The revenge affair occurs in a marriage in which one feels slighted in some manner and seeks revenge by engaging in infidelity. It is less a movement toward the other person and more a movement away from one’s spouse.

The fifth affair I outline in my book, "Break Free From The Affair" is called: "I Want to Get Back at Him/Her." This is the revenge affair.

Key Points:

1. The affair may be a direct response to the affair of the spouse. “I’ll show you! Take this! I want you to hurt as much as I hurt.” Or the affair may be revenge for some other form of cut-off or perceived emotional injury: “I’m not getting enough here, so I’ll show you!” Or, “There, I got your attention!”

2. This typically occurs in a marriage where effective personal confrontation does not happen or happens ineffectively. There is a mistrust of expressing one’s self fully to the other person. The marriage relationship usually is marked by civility, but the two, in essence, do not know each other very well. They are polite, but there is no fire. They may want more, but are not sure how to get more.

3. The fire that does exist is a smoldering tension under the surface of the marriage. The tension may be the result of the frustration that one or both experience when they believe their needs are not being met. There is a genuine desire for more – from the spouse – but it’s not happening.

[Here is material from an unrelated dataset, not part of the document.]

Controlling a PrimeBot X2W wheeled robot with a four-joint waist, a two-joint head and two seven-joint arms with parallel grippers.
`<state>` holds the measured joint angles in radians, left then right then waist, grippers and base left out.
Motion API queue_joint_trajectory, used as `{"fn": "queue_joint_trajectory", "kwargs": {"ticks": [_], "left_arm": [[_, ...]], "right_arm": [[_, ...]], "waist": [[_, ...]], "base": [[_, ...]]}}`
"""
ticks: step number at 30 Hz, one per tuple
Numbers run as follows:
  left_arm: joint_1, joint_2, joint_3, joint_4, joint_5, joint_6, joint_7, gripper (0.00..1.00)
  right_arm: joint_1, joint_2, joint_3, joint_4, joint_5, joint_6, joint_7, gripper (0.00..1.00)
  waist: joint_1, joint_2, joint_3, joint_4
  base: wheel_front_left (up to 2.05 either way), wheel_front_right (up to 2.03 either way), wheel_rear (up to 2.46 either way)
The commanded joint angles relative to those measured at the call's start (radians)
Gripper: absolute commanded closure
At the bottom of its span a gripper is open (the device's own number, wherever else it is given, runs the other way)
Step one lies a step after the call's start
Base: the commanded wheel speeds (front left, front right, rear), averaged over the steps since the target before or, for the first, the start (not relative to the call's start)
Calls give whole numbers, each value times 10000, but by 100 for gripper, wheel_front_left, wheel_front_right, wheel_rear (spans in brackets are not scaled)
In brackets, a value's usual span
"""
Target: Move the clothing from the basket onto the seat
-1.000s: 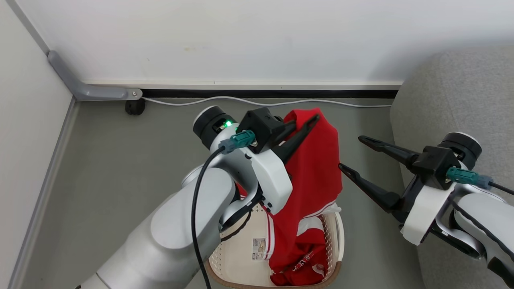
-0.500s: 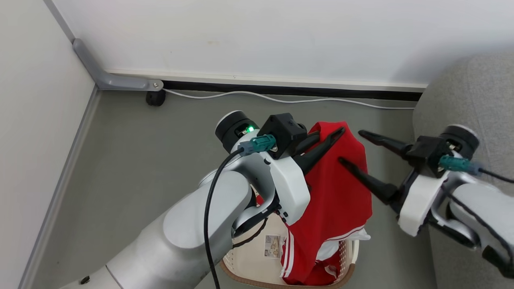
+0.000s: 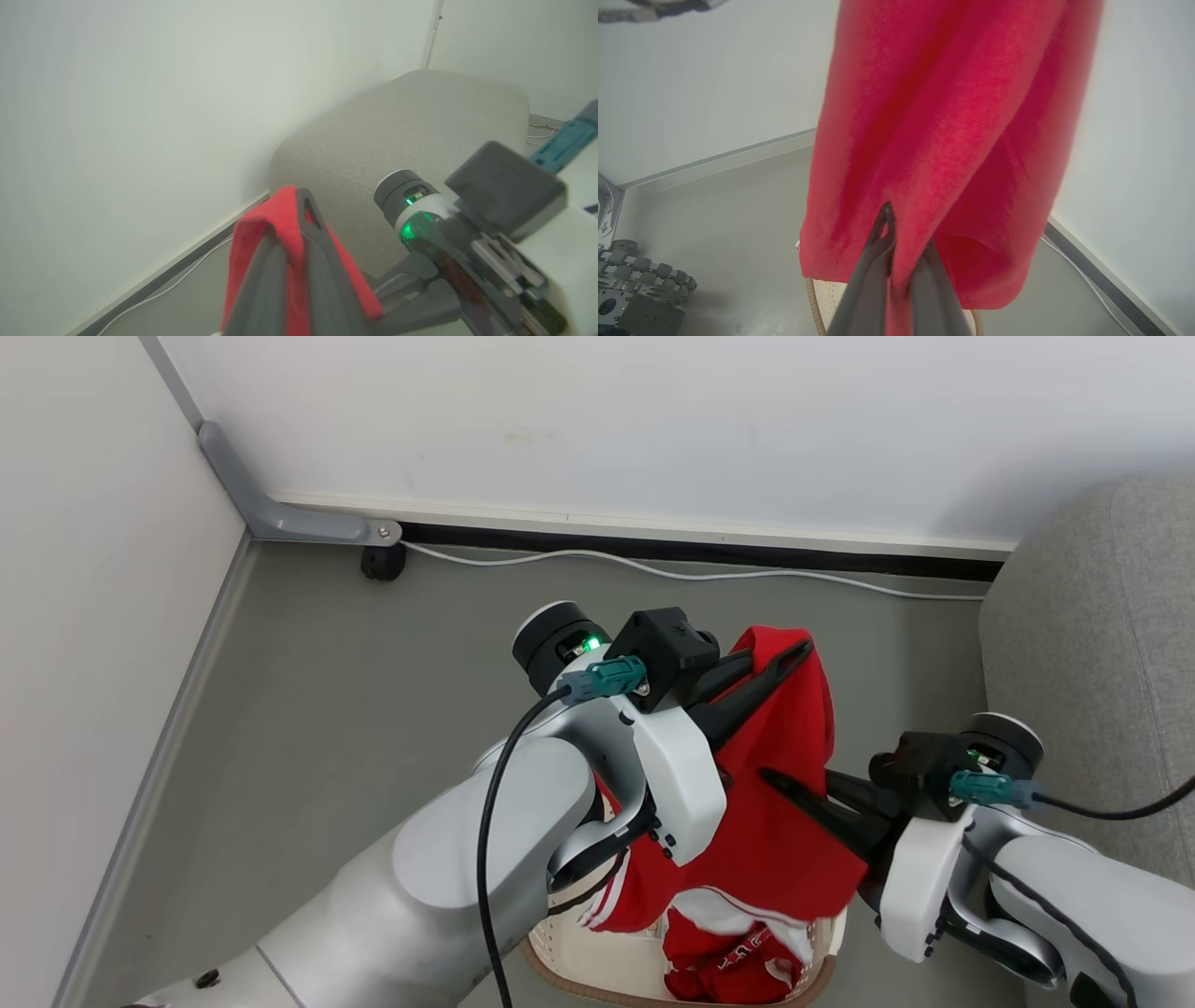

4. This form of revenge affair serves as a wake-up call for the relationship. If, and I use the word if advisedly, the couple can “get it out” – drain off the tension – and begin talking about needs, yes, the relationship stands a very good chance of turning into something wonderful. One or both must say with a great deal of passion, “I REALLY want you! I no longer will settle for the boiling frustration and seeming indifference to my needs. This is what I need and expect…..”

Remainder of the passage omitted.